Designing Long-term Group Fair Policies in Dynamical Systems
This addresses fairness degradation in sequential decision systems for policymakers and society, representing a novel methodological contribution rather than an incremental improvement.
The paper tackles the problem of algorithmic decision-making policies increasing inequalities over time by proposing a framework for achieving long-term group fairness in dynamical systems where decisions affect future individual features. The result is a time-independent policy that converges to targeted fair stationary states regardless of initial data distribution, with examples showing how to evaluate different long-term societal goals.

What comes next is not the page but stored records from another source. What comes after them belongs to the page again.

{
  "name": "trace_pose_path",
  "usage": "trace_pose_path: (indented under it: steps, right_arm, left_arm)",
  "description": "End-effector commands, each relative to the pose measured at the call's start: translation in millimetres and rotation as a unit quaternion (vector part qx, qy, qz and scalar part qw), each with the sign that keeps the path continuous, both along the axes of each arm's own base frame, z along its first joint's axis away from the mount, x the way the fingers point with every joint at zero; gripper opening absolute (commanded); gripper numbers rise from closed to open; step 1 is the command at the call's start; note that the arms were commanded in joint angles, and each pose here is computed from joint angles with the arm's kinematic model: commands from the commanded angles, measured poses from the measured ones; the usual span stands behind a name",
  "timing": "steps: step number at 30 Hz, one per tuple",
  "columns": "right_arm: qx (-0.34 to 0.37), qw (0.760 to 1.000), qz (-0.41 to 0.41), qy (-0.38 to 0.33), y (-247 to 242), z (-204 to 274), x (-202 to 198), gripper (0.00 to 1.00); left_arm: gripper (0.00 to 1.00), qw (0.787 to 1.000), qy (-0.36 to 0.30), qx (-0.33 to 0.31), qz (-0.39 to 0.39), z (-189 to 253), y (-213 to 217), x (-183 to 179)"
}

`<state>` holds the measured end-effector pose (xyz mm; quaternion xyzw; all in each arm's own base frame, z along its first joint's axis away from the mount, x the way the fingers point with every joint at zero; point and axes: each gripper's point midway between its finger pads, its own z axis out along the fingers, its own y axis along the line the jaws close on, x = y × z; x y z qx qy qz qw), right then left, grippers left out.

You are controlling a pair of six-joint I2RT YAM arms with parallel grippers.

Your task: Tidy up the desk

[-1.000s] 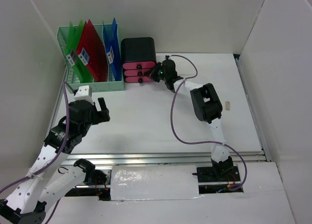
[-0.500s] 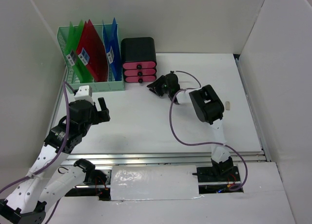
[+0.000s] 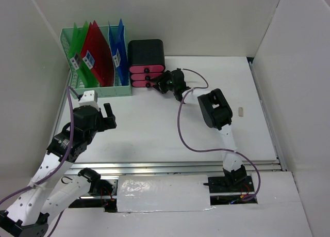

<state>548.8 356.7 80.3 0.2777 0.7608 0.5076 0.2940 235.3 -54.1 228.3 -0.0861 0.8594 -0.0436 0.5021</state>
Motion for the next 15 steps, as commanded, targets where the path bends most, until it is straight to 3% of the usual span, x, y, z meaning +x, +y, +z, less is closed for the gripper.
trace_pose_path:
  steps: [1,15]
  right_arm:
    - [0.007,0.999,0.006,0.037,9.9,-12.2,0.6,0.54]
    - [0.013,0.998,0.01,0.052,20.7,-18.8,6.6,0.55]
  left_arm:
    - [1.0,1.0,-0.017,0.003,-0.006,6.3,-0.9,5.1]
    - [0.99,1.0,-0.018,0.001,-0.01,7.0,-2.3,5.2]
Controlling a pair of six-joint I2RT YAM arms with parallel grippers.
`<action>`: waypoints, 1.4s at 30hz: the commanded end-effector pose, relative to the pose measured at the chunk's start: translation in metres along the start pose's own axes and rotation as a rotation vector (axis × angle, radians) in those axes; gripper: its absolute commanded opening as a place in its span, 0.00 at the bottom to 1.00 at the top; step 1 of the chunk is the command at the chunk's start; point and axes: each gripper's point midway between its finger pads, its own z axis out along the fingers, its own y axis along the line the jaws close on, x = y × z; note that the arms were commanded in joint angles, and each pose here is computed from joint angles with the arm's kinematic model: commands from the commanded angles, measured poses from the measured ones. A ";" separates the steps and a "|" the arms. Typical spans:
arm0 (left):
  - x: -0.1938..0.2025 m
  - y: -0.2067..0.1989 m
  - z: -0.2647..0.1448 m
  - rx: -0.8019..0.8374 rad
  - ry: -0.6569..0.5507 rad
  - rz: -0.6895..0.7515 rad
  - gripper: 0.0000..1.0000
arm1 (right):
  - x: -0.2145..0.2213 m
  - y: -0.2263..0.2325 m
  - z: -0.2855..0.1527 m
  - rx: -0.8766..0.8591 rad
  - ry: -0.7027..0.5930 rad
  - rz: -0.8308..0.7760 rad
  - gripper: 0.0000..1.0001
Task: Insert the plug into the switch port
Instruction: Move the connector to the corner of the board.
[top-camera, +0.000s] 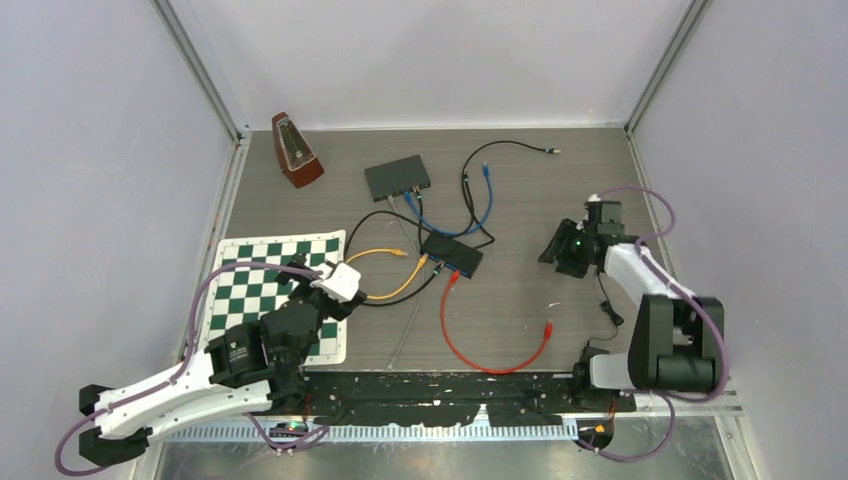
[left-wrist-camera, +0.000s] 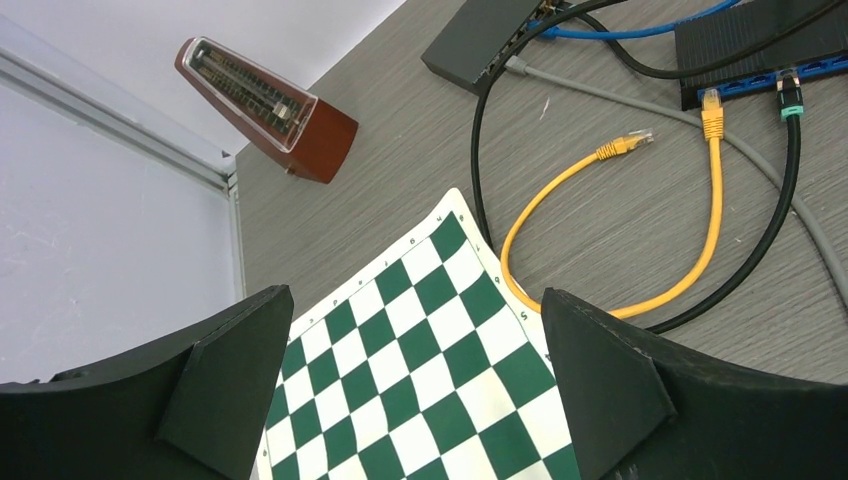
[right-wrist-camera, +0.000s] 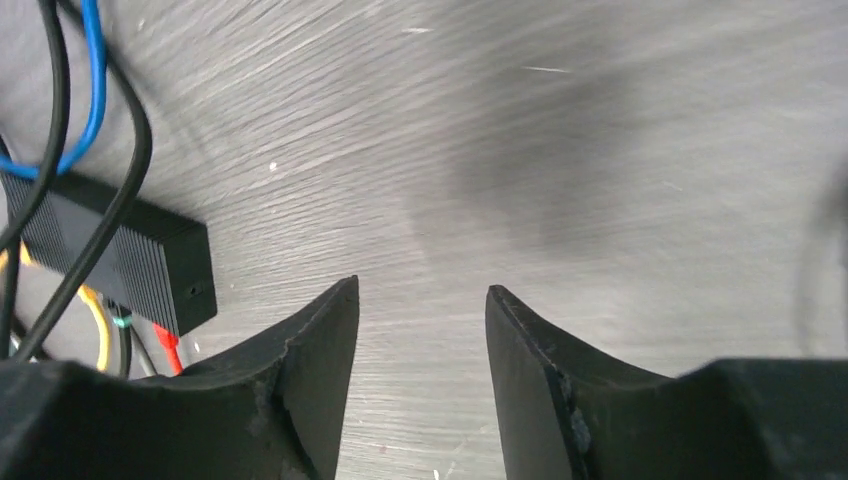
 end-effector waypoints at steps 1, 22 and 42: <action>-0.013 0.013 -0.006 -0.019 -0.040 -0.077 1.00 | -0.005 -0.041 -0.034 0.199 -0.146 0.245 0.61; -0.020 0.011 0.006 -0.097 -0.151 -0.067 0.98 | 0.035 -0.159 -0.082 0.742 -0.279 0.832 0.85; -0.014 0.014 0.007 -0.126 -0.111 -0.014 0.95 | 0.002 -0.115 -0.012 0.266 -0.273 0.692 0.33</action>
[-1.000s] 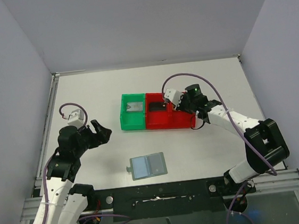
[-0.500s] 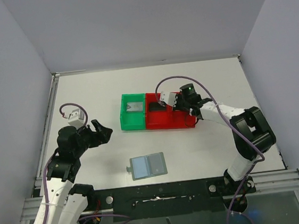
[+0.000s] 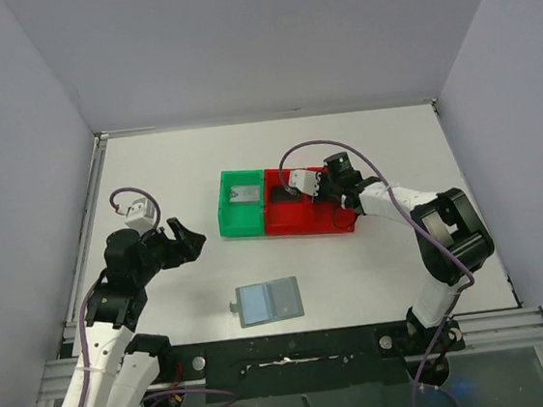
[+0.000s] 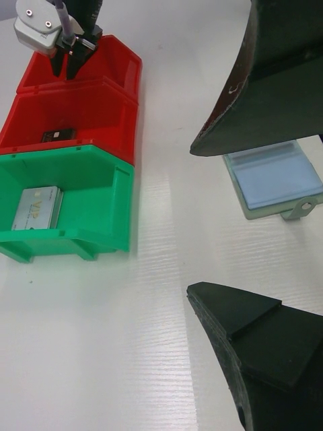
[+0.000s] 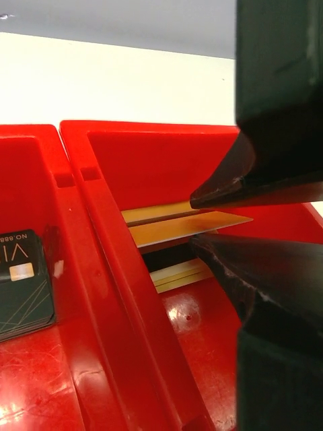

Neglecting the effect that decisions have on individuals (and thus, on the underlying data distribution) when designing algorithmic decision-making policies may increase inequalities and unfairness in the long term - even if fairness considerations were taken in the policy design process. In this paper, we propose a novel framework for achieving long-term group fairness in dynamical systems, in which current decisions may affect an individual's features in the next step, and thus, future decisions. Specifically, our framework allows us to identify a time-independent policy that converges, if deployed, to the targeted fair stationary state of the system in the long term, independently of the initial data distribution. We model the system dynamics with a time-homogeneous Markov chain and optimize the policy leveraging the Markov chain convergence theorem to ensure unique convergence. We provide examples of different targeted fair states of the system, encompassing a range of long-term goals for society and policymakers. Furthermore, we show how our approach facilitates the evaluation of different long-term targets by examining their impact on the group-conditional population distribution in the long term and how it evolves until convergence.